Dear reader
FTSE100?! Oak Bloke what’s going on! Why not another article on an unloved AIM stock? Well a few readers asked me to look so I looked. I like finding unloved value after all.
Greggs Plc (LSE: GRG) a story of pasties, pies and profits. And investment.
The full-year figures to December 31, 2024, landed last week, and underlying PBT up a tasty 19% to £189.8 million. Total sales hit £2.01 billion—an 11% leap—breaking the £2 billion crust, with like-for-like growth at 5.5%.
Net cash of £242 million (up 26%), and a dividend nudged 5% to 69p, yielding 2.2%. At £18.50 a share—down 40% and the P/E is just 13.5. Greggs have 2,618 shops and 226 new ones in 2024 (145 net of closures and relocations) outnumbering McDonald’s, KFC, and Burger King combined) and 90% of these are direct with 10% franchises and are developing an evening service, as well as deliveries such as via consolidator Uber Eats. The plan is to to grow above 3,000 shops longer term.
So, what’s the formula?
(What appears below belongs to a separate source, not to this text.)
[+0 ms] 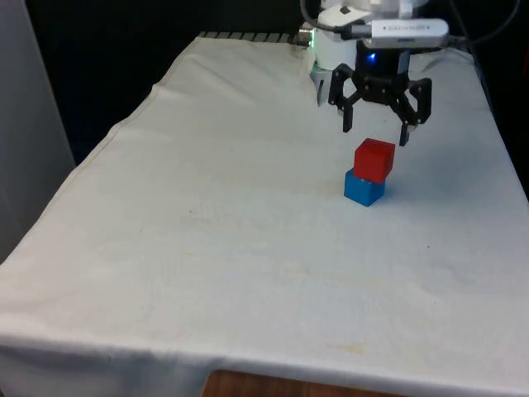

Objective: Stack the two cubes.

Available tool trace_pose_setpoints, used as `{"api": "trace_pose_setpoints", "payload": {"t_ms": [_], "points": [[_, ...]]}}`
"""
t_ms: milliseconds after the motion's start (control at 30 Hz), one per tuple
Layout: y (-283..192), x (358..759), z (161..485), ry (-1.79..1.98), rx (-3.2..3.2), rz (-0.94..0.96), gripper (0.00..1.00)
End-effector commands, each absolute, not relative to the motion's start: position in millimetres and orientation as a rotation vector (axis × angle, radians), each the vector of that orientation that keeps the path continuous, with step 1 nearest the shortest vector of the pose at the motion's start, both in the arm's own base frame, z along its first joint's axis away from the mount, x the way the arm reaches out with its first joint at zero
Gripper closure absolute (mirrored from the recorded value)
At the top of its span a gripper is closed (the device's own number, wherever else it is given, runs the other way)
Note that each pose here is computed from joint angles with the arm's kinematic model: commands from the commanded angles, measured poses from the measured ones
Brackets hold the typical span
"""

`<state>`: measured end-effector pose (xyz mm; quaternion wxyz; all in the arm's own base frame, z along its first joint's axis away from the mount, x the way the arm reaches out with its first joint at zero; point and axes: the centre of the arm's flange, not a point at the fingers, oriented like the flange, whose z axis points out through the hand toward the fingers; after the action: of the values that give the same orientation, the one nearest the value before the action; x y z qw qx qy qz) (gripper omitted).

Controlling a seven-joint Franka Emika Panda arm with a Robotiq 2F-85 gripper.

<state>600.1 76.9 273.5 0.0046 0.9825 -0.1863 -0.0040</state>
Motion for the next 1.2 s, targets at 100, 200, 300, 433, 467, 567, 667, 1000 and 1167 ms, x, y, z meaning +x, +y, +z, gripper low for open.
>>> {"api": "trace_pose_setpoints", "payload": {"t_ms": [100,200,300,433,467,567,667,1000,1167], "points": [[75,600,295,-0.554,3.09,-0.01,0.0],[73,598,304,-0.53,3.093,-0.005,0.0],[73,598,307,-0.519,3.085,-0.001,0.0],[71,593,325,-0.468,3.099,0.013,0.0],[70,593,328,-0.458,3.1,0.016,0.0],[69,591,337,-0.423,3.106,0.027,0.0],[68,591,339,-0.413,3.108,0.03,0.0],[62,588,355,-0.315,3.129,0.061,0.0],[57,584,359,-0.266,3.136,0.071,0.0]]}}
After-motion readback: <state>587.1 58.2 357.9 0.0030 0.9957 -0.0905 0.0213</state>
Greggs has stretched its hypotenuse—new stores are the base, 140 more planned for 2025, while evening trade and delivery (10% of sales via Just Eat and Uber Eats) form the growth. App sales hit 13%, and they’re dishing vegan rolls to hipster crowd without losing the builders. So doubly appealing to hipster builders presumably? With 70% of Brits within a pie’s throw, it’s a British institution —and affected by Trump’s tariffs? Nah, local sourcing keeps it tight.
But there’s a kink—like-for-like sales growth’s shrinking: 7.4% in H1 2024, 5% in Q3, and a measly 2.5% in Q4. Management blames a “well-publicised” consumer slump over Christmas, with high street footfall flatter. I reckon everyone’s a bit down on Rachel o’Accounts and a bit crestfallen post election (it was meant to be so much better once we had the election). Or do people just like having a moan?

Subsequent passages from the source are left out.